Bus station – A brief encounter
I’m waiting at the bus station, when his image flows into my retina, and burns my flesh, while I grasp for the cold air and close my eyes to reduce the ashes. The gravity of his voice pulling down the mass of each word strikes like a a thunder in my brain: “Arianna, Is that you?” Julio says. I violently grasp the control of my full-size and noise control headphones, and turn volume to max. Then I lost it all.
Hospital – Getting back together
“Arianna, you are in the hospital. You had a panic attack, and lost your consciousnesses while waiting for the bus,” says Julio. “You will be fine.”
“What happened to you? I was terrified when you left me. I looked for you to come back. Six long months passed with no sign of you.”
“I know, I know,” she says. “I could not get used with the thought of a marriage, a normal family life, it is suffocating.”

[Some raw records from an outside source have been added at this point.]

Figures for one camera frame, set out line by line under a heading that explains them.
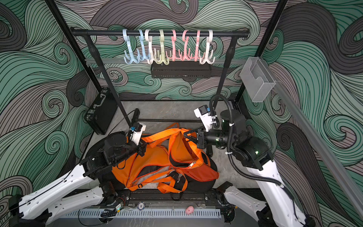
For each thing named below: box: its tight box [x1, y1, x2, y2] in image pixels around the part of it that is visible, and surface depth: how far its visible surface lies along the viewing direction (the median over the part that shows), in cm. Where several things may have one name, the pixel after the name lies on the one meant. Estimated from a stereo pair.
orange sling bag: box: [140, 128, 204, 170], surface depth 57 cm
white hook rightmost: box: [198, 29, 216, 65], surface depth 56 cm
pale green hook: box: [155, 28, 170, 66], surface depth 58 cm
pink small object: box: [185, 205, 195, 216], surface depth 70 cm
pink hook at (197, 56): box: [191, 29, 201, 62], surface depth 92 cm
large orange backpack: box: [112, 145, 188, 193], surface depth 79 cm
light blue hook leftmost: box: [122, 28, 140, 65], surface depth 52 cm
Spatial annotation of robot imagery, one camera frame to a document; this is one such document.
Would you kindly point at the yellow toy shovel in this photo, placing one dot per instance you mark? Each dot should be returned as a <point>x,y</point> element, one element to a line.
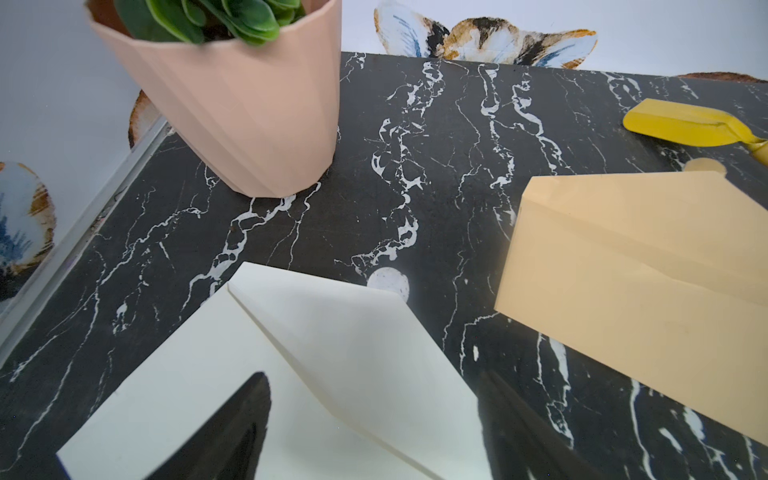
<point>693,126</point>

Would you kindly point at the white envelope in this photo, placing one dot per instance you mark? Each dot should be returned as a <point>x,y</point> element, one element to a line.
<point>358,388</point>

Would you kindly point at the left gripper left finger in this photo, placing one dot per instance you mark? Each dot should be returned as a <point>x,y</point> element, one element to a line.
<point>229,444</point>

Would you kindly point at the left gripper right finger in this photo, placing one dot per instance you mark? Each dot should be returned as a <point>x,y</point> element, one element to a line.
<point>518,443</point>

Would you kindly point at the brown kraft envelope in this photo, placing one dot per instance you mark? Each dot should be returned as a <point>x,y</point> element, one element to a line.
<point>660,276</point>

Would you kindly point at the green plant in terracotta pot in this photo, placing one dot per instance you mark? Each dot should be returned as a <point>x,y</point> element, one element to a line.
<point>263,118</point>

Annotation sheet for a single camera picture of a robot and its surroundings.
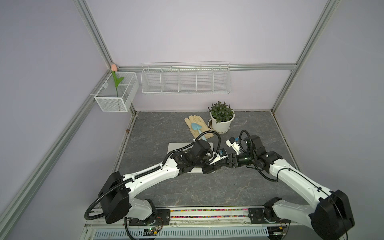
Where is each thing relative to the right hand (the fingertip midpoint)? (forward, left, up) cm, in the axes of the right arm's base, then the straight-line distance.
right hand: (221, 162), depth 76 cm
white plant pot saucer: (+34, +3, -14) cm, 37 cm away
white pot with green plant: (+32, -4, +1) cm, 32 cm away
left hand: (0, +3, +1) cm, 3 cm away
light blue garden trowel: (+34, +13, -13) cm, 39 cm away
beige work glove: (+41, +11, -15) cm, 45 cm away
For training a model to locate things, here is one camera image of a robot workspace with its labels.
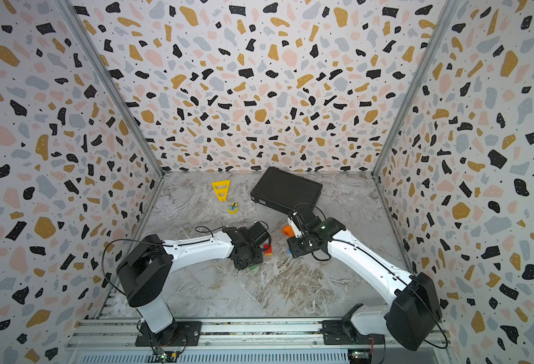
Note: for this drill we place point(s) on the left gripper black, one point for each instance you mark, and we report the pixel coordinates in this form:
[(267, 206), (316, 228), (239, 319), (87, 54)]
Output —
[(241, 265)]

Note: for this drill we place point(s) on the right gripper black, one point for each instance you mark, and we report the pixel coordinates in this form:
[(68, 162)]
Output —
[(293, 249)]

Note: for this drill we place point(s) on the orange rounded lego piece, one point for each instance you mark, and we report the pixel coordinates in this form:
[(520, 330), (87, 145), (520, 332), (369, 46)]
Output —
[(288, 231)]

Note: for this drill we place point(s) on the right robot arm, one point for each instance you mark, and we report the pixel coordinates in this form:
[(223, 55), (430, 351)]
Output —
[(411, 310)]

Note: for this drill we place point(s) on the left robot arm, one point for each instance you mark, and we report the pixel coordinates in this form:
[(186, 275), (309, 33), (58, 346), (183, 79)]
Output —
[(144, 271)]

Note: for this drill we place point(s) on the small yellow round toy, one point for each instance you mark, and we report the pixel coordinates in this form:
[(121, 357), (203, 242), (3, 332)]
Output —
[(233, 208)]

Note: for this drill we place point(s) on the black carrying case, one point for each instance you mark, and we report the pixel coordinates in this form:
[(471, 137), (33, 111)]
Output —
[(284, 191)]

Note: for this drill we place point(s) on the yellow triangular plastic piece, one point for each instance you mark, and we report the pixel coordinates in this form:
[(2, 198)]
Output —
[(221, 189)]

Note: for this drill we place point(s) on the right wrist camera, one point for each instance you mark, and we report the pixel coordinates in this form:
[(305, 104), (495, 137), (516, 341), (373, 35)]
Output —
[(296, 223)]

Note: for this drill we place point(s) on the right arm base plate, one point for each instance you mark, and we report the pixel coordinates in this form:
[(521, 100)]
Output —
[(338, 332)]

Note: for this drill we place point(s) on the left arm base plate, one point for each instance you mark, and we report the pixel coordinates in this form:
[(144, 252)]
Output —
[(178, 334)]

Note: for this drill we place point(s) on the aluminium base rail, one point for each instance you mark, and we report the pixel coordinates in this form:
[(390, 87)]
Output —
[(286, 340)]

“How do you know? You never had one,” says Julio.
“I’m always running around from place to place, from people to people like a butterfly. New places, new faces. This is who I am and I have my reasoning behind all this,” says Arianna.
“I will get used to it,” says Julio. “I will adapt. I want to be with you.”
“I thought out of two of us you are the smart one. I know I will be safe with you. I don’t know if you will be safe with me,” says Arianna.
Julio smiles and touches her hair. “I’ll take my chances. Always with you. I believe in you completely. Whatever issues you have, we will find a way out.”
Wedding night – The Crash
This night is special. I am so eager to wait for the first dance with my new husband.
I remember the day I left Julio only to meet him few months later while waiting for the bus. Who doesn’t believe in destiny? At hospital, I decided to give it ago and marry him.
Julio touches my cheeks, brings his lips to my right ear and softly says, “I’m here, I’m here. Hanging in the tree.”
A crack in my moral fiber let the fear break the societal iceberg of immutable law: Do not harm.
The crack metamorphosed into a wide hole, and I welcomed my rage volcano to erupt. It was too late to run again. The hell broke loose. His red blood cells are staining my deep white wedding dress.
Sanatorium – The Cure
“Hi Arianna, glad you’re back to our reality. I have with me Dr. Ray from Artificial Intelligence department,” says the doc.
Doc, I killed him. I killed Julio. He sang the beast song, and I couldn’t stop.
“Arianna, you didn’t kill anybody. You were just living in a virtual reality. It is part of our new diagnostic and treatment process.
We hooked up you to our virtual brain. It has access and learns from your memory. Its neural networks are flexible to detect people important to the patient, and create high intensity scenarios to attract mental psychosis. As you said, the beast feeds out from any emotional vibration.
Julio’s memory became a bait for the beast to take form. The goal was for you to directly confront the beast and take action. And you did that, yes in a violent way, but nevertheless successfully. Congratulations. You’re cured,” says the doc.
Doc goes to Arianna and gives her a hug good-bye before he leaves the room. “I have to go now Arianna, I have another patient waiting.” Doc leaves the room smiling and humming along: “Waiting for you, to bring my feast.”